[[ GIVEN MATERIAL open ]]

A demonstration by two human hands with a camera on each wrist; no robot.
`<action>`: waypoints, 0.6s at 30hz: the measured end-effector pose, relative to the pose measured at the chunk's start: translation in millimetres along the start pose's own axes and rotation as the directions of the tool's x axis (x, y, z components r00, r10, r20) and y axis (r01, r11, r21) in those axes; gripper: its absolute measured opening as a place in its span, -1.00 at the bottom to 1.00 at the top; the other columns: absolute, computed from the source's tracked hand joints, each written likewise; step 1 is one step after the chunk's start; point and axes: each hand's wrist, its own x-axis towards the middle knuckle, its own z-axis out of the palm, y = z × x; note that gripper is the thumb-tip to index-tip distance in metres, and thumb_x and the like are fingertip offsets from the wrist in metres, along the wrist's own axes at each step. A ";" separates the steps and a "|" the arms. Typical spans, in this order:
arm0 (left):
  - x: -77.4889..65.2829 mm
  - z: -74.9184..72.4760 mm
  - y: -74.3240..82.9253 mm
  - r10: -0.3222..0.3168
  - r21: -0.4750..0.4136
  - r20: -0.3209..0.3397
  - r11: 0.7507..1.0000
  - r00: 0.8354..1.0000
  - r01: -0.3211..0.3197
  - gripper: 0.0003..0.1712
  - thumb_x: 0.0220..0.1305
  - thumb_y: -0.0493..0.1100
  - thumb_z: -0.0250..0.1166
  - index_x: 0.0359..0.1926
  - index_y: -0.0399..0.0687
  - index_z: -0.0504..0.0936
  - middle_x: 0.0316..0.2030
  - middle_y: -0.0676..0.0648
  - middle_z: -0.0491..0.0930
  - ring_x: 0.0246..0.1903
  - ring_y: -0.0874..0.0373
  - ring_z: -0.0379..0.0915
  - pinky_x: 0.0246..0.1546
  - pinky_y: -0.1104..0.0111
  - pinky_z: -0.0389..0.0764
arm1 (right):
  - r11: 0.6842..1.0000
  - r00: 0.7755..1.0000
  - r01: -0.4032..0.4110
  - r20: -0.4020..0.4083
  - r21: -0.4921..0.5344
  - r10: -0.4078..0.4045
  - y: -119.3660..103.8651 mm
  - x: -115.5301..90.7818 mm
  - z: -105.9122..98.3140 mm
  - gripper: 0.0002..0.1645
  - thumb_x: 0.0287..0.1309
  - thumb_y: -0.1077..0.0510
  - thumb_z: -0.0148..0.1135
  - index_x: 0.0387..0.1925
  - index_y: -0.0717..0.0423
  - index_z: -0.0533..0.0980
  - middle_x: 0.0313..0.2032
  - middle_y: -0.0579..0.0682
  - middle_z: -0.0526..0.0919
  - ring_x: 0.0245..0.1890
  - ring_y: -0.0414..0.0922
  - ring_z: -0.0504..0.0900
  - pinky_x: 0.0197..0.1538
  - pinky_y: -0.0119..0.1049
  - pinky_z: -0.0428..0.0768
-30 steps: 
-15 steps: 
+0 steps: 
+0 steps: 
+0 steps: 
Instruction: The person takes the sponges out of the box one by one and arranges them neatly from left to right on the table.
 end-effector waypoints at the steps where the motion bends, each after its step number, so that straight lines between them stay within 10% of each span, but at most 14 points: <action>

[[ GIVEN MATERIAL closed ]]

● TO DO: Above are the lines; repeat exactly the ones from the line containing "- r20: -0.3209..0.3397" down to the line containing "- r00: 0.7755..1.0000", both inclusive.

● YOUR RESPONSE:
  - r20: -0.3209..0.3397
  - r11: 0.7507..1.0000
  - r00: 0.8354..1.0000
  - r01: -0.3211..0.3197
  - gripper: 0.0003..0.1712
  - thumb_x: 0.0220..0.1305
  - thumb_y: -0.0493..0.1100
  - thumb_z: -0.0250..0.1166
  - index_x: 0.0359..0.1926
  - index_y: -0.0399..0.0687
  - index_z: -0.0504..0.0936
  - middle_x: 0.0316..0.2030
  - middle_y: -0.0676..0.0648
  - middle_z: -0.0491..0.0930
  - ring_x: 0.0246..0.1903
  - ring_y: -0.0874..0.0373
  - ring_z: -0.0379..0.0915
  - pinky_x: 0.0246..0.1546
  - pinky_y: -0.1104..0.0111
  - pinky_z: -0.0389..0.0764
arm1 (right):
  - r11: 0.6842..1.0000
  - r00: 0.7755..1.0000

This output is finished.